§ Problem details
The answer must consist of every line in the records below that contains the string "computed".

Saved entries
——————

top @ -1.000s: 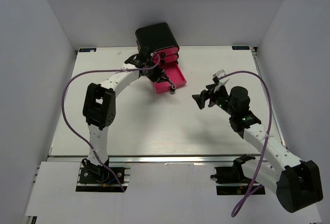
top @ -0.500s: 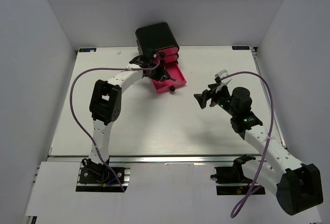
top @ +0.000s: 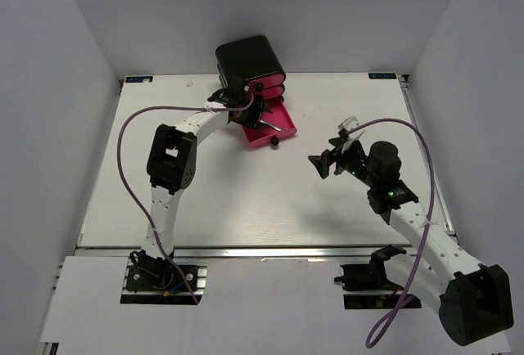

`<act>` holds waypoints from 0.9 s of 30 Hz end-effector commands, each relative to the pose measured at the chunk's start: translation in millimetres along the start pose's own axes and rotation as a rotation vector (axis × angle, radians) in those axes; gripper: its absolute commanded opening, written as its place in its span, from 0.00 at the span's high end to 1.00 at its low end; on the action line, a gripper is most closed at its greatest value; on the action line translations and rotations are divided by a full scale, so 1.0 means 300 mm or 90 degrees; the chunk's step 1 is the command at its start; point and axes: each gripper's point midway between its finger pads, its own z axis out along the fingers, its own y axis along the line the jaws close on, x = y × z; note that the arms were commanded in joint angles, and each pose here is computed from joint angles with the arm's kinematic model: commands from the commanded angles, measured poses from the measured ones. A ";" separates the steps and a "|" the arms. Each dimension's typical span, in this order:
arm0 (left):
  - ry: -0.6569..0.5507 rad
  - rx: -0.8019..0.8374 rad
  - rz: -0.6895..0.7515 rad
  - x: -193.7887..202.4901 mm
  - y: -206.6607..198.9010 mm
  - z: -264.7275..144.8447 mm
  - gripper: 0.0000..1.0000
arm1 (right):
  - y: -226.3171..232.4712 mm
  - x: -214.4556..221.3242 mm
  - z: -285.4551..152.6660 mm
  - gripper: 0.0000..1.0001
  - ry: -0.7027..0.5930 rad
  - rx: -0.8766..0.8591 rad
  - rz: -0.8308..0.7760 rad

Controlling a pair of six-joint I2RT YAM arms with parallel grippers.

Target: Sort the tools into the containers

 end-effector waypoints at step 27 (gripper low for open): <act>-0.251 0.171 0.405 0.011 0.398 -0.968 0.27 | -0.085 0.418 0.612 1.00 0.297 -0.338 -0.288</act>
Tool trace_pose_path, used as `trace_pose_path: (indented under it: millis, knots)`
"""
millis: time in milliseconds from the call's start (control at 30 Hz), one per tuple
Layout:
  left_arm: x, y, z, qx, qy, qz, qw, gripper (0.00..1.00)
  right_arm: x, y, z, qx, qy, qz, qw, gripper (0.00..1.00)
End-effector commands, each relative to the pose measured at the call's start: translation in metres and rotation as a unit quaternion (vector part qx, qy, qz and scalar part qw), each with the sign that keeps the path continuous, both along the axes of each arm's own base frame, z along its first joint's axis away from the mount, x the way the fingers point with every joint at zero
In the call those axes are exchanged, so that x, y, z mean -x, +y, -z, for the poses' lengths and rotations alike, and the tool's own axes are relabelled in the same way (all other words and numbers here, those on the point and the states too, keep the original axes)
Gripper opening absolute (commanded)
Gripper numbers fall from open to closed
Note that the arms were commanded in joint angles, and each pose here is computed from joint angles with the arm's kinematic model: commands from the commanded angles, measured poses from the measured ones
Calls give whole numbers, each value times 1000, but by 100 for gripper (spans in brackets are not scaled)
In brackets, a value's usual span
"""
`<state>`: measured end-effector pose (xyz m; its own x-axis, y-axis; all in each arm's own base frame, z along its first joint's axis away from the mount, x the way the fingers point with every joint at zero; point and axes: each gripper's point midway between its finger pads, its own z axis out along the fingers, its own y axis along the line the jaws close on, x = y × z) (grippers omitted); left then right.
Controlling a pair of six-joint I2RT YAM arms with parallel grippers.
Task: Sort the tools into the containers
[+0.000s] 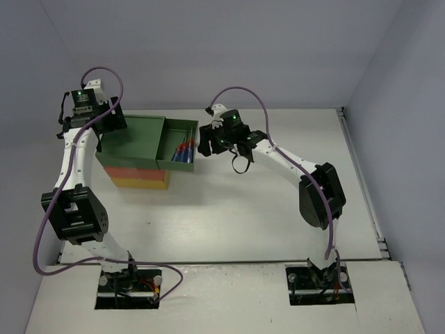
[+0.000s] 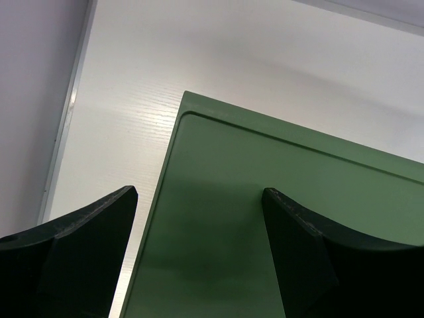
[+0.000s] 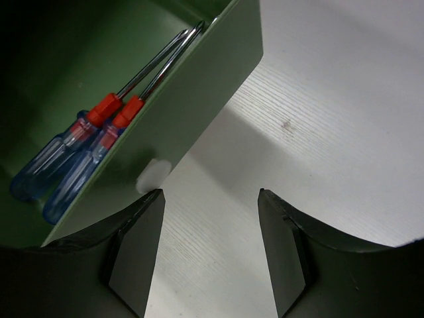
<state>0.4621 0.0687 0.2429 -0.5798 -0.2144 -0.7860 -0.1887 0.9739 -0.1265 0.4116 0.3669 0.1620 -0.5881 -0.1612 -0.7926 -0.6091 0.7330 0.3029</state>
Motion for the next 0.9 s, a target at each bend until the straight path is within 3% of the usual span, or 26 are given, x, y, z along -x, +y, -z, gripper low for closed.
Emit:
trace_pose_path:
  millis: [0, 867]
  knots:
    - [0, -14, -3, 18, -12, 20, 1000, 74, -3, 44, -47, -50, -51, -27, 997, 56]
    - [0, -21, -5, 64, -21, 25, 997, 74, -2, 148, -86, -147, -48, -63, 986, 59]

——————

§ Reply
`<act>` holds waypoints from 0.9 s of 30 Hz end-effector commands, each relative to the pose measured at the chunk's start: translation in millimetres along the start pose's own axes and rotation as a rotation vector (axis × angle, radians) in those axes; gripper: its absolute commanded opening, written as its place in its span, from 0.00 at the span's high end to 1.00 at its low end; on the action line, a gripper is most closed at its greatest value; on the action line translations and rotations are divided by a full scale, so 1.0 means 300 mm or 90 degrees; the chunk's step 1 is the command at its start; point and axes: each gripper's point midway between its finger pads, its own z axis out along the fingers, its own y axis along the line the jaws close on, x = y × z; note that the arms were commanded in joint angles, and each pose here is computed from joint angles with the arm's kinematic model: commands from the commanded angles, measured poses from the measured ones. A ";" separates the steps and a "|" the arms. Each dimension's typical span, in this order:
Note that the arms were commanded in joint angles, and each pose here is computed from joint angles with the arm's kinematic model: commands from the commanded angles, measured poses from the measured ones

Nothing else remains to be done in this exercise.